» **What to produce**: An exact copy of the lines from the start of the material below through the line containing "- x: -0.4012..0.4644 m" is the required answer, and it includes no pictures.

-----

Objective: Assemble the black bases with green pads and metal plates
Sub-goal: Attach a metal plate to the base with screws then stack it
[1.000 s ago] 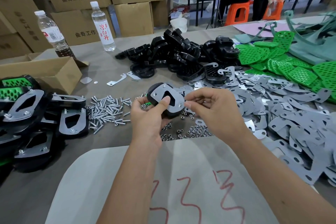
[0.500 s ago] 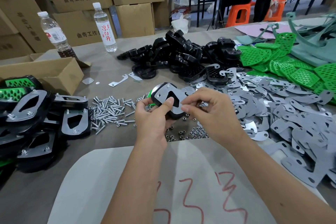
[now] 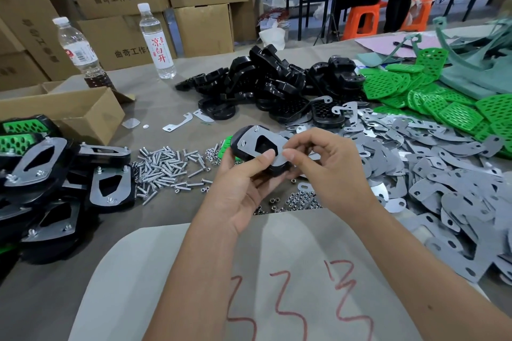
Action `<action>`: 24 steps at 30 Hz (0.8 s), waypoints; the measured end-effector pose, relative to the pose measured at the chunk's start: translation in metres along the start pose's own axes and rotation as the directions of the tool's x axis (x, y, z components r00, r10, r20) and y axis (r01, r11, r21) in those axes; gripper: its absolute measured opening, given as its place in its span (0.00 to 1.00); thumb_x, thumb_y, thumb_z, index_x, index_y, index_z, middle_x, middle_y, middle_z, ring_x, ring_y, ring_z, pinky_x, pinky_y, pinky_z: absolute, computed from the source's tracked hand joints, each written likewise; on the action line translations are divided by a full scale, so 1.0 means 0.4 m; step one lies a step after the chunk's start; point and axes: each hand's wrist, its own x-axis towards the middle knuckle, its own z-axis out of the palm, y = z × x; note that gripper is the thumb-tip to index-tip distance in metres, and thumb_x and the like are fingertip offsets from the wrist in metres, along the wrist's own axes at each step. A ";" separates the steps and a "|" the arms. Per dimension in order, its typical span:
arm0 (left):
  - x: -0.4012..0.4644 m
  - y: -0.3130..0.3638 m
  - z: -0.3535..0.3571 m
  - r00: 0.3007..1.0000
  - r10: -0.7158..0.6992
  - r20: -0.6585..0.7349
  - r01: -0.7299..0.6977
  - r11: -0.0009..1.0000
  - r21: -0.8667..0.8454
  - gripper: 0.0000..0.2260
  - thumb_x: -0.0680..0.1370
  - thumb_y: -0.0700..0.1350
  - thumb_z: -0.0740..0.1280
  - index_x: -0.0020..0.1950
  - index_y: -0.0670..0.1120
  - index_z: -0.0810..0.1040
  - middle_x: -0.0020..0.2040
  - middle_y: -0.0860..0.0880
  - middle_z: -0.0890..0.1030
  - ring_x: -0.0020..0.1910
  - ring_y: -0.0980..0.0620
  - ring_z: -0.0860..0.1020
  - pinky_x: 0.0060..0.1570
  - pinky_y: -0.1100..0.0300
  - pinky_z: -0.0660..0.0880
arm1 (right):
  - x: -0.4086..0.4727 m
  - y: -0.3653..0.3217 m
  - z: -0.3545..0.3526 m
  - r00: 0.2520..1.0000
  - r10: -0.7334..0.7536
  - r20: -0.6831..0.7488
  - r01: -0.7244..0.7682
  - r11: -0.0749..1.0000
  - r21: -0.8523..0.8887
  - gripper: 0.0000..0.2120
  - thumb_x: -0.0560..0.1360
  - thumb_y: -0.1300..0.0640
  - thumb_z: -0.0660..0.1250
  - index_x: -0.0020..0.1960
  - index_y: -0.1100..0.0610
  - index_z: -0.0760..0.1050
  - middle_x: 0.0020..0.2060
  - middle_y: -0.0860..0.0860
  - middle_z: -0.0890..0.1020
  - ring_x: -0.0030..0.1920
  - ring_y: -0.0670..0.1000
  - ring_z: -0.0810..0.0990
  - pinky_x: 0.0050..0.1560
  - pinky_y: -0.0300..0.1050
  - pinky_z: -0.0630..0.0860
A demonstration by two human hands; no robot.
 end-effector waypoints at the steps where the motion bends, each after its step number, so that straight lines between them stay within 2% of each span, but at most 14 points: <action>1: 0.000 0.003 -0.001 1.000 -0.004 0.008 0.004 1.000 0.025 0.24 0.76 0.33 0.72 0.72 0.43 0.73 0.60 0.37 0.84 0.58 0.34 0.84 0.46 0.51 0.85 | 0.000 0.000 0.000 1.000 -0.006 -0.003 0.006 1.000 -0.004 0.06 0.77 0.63 0.74 0.47 0.52 0.84 0.39 0.55 0.81 0.36 0.55 0.83 0.38 0.63 0.84; 5: -0.002 0.006 -0.007 0.999 0.030 -0.013 -0.029 0.995 0.097 0.22 0.78 0.35 0.72 0.70 0.46 0.74 0.57 0.39 0.86 0.53 0.37 0.86 0.42 0.56 0.84 | -0.003 0.000 0.001 1.000 -0.024 0.006 0.024 0.999 -0.031 0.06 0.77 0.64 0.74 0.47 0.54 0.83 0.38 0.54 0.80 0.34 0.56 0.84 0.37 0.58 0.84; 8: 0.000 -0.002 -0.004 0.997 0.064 -0.044 -0.059 0.993 0.101 0.20 0.79 0.31 0.69 0.69 0.43 0.73 0.55 0.39 0.87 0.49 0.41 0.87 0.42 0.54 0.84 | -0.004 -0.005 0.009 0.998 -0.057 0.038 0.060 0.996 -0.064 0.06 0.76 0.67 0.74 0.48 0.57 0.84 0.39 0.53 0.79 0.35 0.53 0.84 0.37 0.45 0.84; 10: 0.004 -0.009 0.000 0.995 0.062 -0.077 -0.054 0.994 0.100 0.19 0.79 0.30 0.68 0.69 0.41 0.73 0.53 0.40 0.87 0.46 0.42 0.87 0.42 0.53 0.84 | -0.004 -0.009 0.010 0.994 -0.075 0.078 0.081 0.993 -0.086 0.06 0.77 0.69 0.73 0.48 0.60 0.85 0.41 0.53 0.79 0.36 0.51 0.85 0.38 0.40 0.83; 13: 0.008 -0.016 0.003 0.995 0.057 -0.085 -0.048 0.993 0.111 0.18 0.80 0.31 0.67 0.70 0.38 0.71 0.55 0.37 0.86 0.46 0.41 0.86 0.43 0.53 0.84 | 0.001 -0.010 0.004 0.991 -0.065 0.115 0.076 0.993 -0.095 0.06 0.78 0.68 0.72 0.50 0.60 0.86 0.41 0.52 0.79 0.35 0.51 0.85 0.39 0.42 0.83; 18: 0.000 -0.022 0.015 0.994 0.086 -0.064 -0.078 0.988 0.130 0.17 0.81 0.33 0.68 0.70 0.37 0.70 0.57 0.37 0.85 0.46 0.43 0.86 0.42 0.56 0.82 | -0.006 -0.015 -0.004 0.999 -0.024 0.034 0.025 1.000 -0.012 0.04 0.74 0.65 0.77 0.45 0.59 0.84 0.36 0.52 0.81 0.34 0.54 0.85 0.33 0.43 0.82; 20: -0.001 -0.026 0.020 0.992 0.101 -0.078 -0.089 0.986 0.139 0.17 0.81 0.33 0.68 0.69 0.38 0.70 0.60 0.35 0.84 0.47 0.44 0.86 0.43 0.56 0.83 | -0.006 -0.010 -0.002 1.000 -0.005 -0.009 0.005 1.000 0.002 0.06 0.73 0.63 0.79 0.43 0.58 0.82 0.34 0.52 0.81 0.32 0.54 0.85 0.32 0.43 0.81; 24: 0.002 -0.027 0.024 0.986 0.117 -0.118 -0.104 0.989 0.108 0.18 0.81 0.33 0.69 0.69 0.38 0.70 0.59 0.34 0.83 0.46 0.44 0.84 0.40 0.56 0.82 | -0.007 -0.005 0.005 1.000 -0.016 0.014 0.016 1.000 0.014 0.10 0.74 0.64 0.78 0.53 0.54 0.85 0.36 0.50 0.79 0.34 0.56 0.85 0.34 0.45 0.82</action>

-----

» **Response to the task**:
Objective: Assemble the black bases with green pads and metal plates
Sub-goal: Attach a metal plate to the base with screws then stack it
[1.000 s ago] 
[0.500 s ago] 
[now] 
Action `<action>`: 24 steps at 30 Hz (0.8 s), waypoints; the measured end-effector pose, relative to the pose measured at the chunk's start: translation in metres along the start pose's own axes and rotation as the directions of the tool's x axis (x, y, z components r00, r10, r20) and y axis (r01, r11, r21) in those axes; gripper: its absolute measured opening, given as its place in its span (0.00 to 1.00); thumb_x, thumb_y, thumb_z, index_x, index_y, index_z, middle_x, middle_y, middle_z, ring_x, ring_y, ring_z, pinky_x, pinky_y, pinky_z: absolute, computed from the source's tracked hand joints, each written likewise; on the action line translations are divided by a full scale, so 1.0 means 0.4 m; step one lies a step after the chunk's start; point and axes: each hand's wrist, its own x-axis towards the middle knuckle, its own z-axis out of the palm, y = z × x; note that gripper is the thumb-tip to index-tip distance in metres, and thumb_x and the like are fingertip offsets from the wrist in metres, along the wrist's own axes at each step. A ";" separates the steps and a "|" the arms. Per dimension in order, its typical span:
arm0 (left):
  - x: -0.4012..0.4644 m

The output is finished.